Task instructions>
Go through the listing and copy each line that has the string "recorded" in it.

Data segment>
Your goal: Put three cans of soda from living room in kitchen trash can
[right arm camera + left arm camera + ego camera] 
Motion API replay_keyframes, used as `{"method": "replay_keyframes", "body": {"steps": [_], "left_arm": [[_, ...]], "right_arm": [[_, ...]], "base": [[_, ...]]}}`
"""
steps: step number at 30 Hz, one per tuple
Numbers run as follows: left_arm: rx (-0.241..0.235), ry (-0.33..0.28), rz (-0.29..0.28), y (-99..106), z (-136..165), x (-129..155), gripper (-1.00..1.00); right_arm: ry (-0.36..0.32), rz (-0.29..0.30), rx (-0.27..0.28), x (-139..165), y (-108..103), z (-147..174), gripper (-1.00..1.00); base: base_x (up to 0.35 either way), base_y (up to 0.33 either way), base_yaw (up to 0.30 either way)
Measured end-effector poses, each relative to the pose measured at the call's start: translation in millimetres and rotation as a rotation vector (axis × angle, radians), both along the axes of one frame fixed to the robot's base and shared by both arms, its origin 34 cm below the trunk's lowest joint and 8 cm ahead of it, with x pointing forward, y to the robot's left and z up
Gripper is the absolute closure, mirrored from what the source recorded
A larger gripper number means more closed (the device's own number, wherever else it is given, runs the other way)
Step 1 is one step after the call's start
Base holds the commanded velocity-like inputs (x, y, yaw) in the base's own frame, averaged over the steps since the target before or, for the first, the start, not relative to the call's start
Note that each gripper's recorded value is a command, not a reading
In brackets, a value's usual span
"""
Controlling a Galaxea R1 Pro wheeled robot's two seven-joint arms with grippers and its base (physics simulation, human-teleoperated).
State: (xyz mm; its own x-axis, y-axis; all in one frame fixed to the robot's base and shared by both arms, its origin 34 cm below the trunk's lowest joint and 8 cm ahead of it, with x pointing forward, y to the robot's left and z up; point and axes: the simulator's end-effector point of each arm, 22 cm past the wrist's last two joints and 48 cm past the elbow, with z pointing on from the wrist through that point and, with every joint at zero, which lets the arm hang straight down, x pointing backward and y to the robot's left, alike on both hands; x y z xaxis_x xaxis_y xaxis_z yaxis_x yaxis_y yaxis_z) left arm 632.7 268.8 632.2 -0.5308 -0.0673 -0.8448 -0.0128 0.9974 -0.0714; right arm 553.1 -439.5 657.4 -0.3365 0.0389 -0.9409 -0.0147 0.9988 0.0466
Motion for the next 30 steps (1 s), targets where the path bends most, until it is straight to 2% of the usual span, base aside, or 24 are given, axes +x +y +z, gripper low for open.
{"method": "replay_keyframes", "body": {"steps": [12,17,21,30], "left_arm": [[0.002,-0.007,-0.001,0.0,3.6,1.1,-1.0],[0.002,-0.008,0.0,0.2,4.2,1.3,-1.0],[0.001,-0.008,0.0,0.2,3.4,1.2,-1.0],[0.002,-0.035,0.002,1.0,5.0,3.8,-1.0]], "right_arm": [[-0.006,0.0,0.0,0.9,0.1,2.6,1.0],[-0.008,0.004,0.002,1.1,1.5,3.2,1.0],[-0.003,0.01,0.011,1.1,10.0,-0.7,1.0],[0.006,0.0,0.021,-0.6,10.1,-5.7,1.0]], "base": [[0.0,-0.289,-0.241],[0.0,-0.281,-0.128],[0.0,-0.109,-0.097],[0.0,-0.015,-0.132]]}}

Exercise response>
Gripper is the absolute closure, mirrored from what the source recorded
Note that each gripper's recorded value is a command, not a reading

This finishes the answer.